Playboy Enterprises Inc., the storied men’s magazine publisher turned prolific brand licensor, will return to the public markets after nearly a decade through a special-purpose acquisition company.

Playboy said Thursday it will merge with Mountain Crest Acquisition Corp., which will then take the Playboy name and trade under the symbol PLBY. The equity purchase price is US$239 million, with Mountain Crest also assuming US$142 million in Playboy debt, according to the company’s statement.

In a signal of Playboy’s transformation, that statement doesn’t once include the word magazine. The company, founded by the late Hugh Hefner in 1953, published the final regularly scheduled print issue of what had become a quarterly publication this past spring.

While it still publishes articles and pictorials online, Playboy now mainly bills itself as a consumer-products company for what it calls the Pleasure Lifestyle, in the categories of sexual wellness; style and apparel; gaming and lifestyle; and beauty and grooming.

The company says it has US$3 billion in consumer spending against the Playboy brand in 180 countries, with cash flows of more than US$400 million contracted through 2029.

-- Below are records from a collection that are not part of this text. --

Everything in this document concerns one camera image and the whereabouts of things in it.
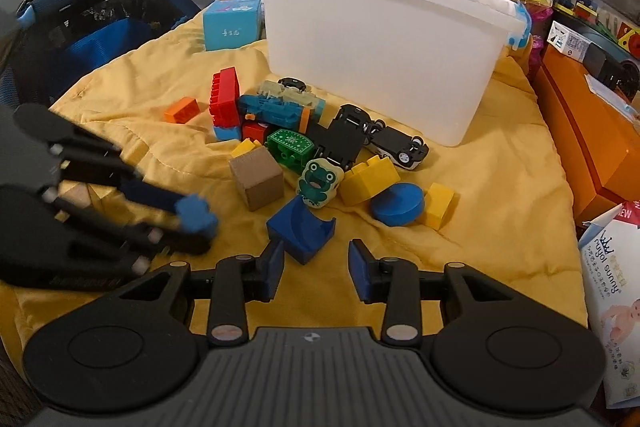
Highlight small red building brick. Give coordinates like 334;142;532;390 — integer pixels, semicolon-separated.
242;121;271;143

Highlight blue toy vehicle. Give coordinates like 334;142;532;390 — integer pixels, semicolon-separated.
237;79;326;128

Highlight green frog figure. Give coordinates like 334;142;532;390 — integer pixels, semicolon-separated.
296;158;342;210

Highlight pink shiny bag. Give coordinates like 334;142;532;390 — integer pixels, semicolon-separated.
520;4;554;68

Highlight yellow blanket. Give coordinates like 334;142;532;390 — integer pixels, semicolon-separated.
0;0;589;378

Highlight small yellow building brick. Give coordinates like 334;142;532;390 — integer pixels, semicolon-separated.
421;183;459;231

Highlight large yellow castle brick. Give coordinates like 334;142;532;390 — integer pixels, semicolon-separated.
340;153;401;207

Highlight blue arch block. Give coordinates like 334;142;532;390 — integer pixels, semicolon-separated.
266;196;337;266

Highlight orange building brick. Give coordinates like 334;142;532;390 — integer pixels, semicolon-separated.
166;97;201;124

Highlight white toy car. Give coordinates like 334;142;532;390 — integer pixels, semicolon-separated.
369;121;430;170

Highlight blue mesh chair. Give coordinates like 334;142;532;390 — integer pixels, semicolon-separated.
0;0;202;108

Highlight tiny yellow building brick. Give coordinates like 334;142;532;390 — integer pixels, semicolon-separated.
231;139;261;160

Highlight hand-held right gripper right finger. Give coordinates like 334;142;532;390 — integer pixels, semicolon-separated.
347;238;522;343

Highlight light blue building brick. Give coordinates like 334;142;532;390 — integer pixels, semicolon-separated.
212;123;242;142

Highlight small white box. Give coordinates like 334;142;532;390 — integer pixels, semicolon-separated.
547;21;596;63

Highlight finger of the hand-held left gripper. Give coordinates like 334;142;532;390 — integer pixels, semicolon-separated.
12;103;219;239
0;184;212;269

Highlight green building brick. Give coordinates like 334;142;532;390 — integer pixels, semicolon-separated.
266;128;316;169

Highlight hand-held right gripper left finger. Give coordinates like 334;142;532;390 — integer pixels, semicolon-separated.
112;238;287;350

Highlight orange box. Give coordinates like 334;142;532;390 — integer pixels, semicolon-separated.
536;42;640;224

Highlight brown wooden cube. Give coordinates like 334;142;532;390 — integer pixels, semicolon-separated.
229;146;285;212

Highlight colourful toy box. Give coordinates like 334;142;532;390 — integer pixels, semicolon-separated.
552;0;640;54

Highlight black device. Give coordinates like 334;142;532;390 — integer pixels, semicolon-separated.
582;41;640;96

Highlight blue round disc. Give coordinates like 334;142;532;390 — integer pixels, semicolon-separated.
370;184;425;228

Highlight baby wipes packet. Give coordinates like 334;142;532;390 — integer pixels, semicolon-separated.
577;202;640;409

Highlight white plastic storage bin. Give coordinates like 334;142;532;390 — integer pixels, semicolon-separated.
248;0;532;148

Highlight black toy car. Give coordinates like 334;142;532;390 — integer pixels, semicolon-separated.
306;103;374;170

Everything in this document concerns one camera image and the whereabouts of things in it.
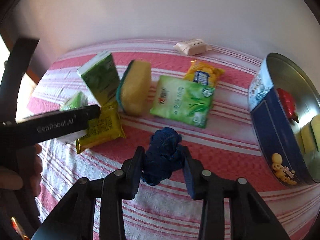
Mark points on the blue round tin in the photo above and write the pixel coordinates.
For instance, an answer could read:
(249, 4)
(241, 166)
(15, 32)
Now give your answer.
(272, 135)

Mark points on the yellow cracker packet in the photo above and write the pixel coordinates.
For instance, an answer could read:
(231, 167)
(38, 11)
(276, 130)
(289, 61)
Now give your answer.
(203, 75)

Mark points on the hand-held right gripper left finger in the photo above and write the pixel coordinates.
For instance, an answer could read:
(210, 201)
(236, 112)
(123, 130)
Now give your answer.
(135, 176)

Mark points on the yellow sponge with green backing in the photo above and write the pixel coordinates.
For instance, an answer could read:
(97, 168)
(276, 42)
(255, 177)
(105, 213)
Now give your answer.
(136, 90)

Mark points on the person's left hand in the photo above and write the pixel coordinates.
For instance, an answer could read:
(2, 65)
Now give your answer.
(11, 178)

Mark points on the white wrapped candy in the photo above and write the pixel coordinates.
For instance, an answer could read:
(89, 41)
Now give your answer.
(192, 47)

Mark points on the pale yellow sponge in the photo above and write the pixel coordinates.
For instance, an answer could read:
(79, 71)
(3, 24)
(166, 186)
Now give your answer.
(311, 135)

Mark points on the tall green tissue packet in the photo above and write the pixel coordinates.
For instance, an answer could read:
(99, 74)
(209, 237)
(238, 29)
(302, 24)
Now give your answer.
(100, 80)

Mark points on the small green tissue packet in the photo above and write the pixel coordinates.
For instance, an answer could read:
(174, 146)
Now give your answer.
(75, 102)

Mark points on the dark blue cloth ball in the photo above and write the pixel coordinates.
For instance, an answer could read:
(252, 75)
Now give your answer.
(162, 152)

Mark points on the yellow-green snack packet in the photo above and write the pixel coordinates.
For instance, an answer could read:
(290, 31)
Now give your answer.
(105, 130)

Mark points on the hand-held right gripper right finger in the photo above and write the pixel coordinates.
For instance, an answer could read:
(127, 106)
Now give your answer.
(191, 185)

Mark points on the red packet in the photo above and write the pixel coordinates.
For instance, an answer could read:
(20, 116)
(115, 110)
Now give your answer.
(287, 102)

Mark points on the black curved frame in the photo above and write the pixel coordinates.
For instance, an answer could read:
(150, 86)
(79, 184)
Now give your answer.
(15, 62)

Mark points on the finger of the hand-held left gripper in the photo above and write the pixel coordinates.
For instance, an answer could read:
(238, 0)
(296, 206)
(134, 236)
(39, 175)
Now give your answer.
(90, 112)

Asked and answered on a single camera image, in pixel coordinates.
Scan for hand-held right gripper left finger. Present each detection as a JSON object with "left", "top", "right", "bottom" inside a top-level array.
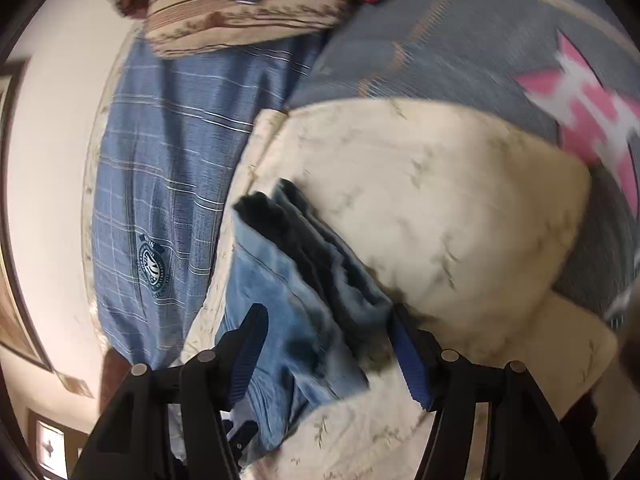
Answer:
[{"left": 70, "top": 304, "right": 271, "bottom": 480}]

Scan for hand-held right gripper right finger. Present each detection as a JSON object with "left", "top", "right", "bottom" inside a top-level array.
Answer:
[{"left": 391, "top": 304, "right": 608, "bottom": 480}]

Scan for blue denim pants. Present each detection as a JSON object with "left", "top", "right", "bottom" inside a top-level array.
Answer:
[{"left": 215, "top": 178, "right": 396, "bottom": 466}]

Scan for cream leaf-print sheet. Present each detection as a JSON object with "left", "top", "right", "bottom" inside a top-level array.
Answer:
[{"left": 165, "top": 97, "right": 621, "bottom": 480}]

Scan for wooden door with glass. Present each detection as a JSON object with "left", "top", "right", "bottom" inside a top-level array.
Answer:
[{"left": 25, "top": 410, "right": 91, "bottom": 480}]

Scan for blue plaid sofa cover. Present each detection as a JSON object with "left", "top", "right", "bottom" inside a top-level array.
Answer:
[{"left": 90, "top": 35, "right": 326, "bottom": 371}]

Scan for striped beige cushion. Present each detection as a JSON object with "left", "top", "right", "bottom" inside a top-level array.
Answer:
[{"left": 145, "top": 0, "right": 351, "bottom": 58}]

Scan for small wall plaque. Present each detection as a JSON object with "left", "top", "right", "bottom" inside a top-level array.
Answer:
[{"left": 54, "top": 370, "right": 95, "bottom": 400}]

Playboy is joining a wave of companies including DraftKings Inc., potato-chip maker Utz Quality Foods and Opendoor that are foregoing traditional IPOs and going public by merging with blank-check companies instead. It’s usually a faster route to the public markets, with less scrutiny.Blank-check companies are hungry for more deals, too, after raising record sums. This year, 115 SPACs have raised more than $43 billion in initial public offerings on U.S. exchanges, more than half the total raised by SPACs in all previous years, according to data compiled by Bloomberg.

The Mountain Crest deal also includes the sale of US$50 million in common stock at US$10 a share. Playboy Chief Executive Officer Ben Kohn will continue to lead the company.

Hefner took Playboy private in 2011.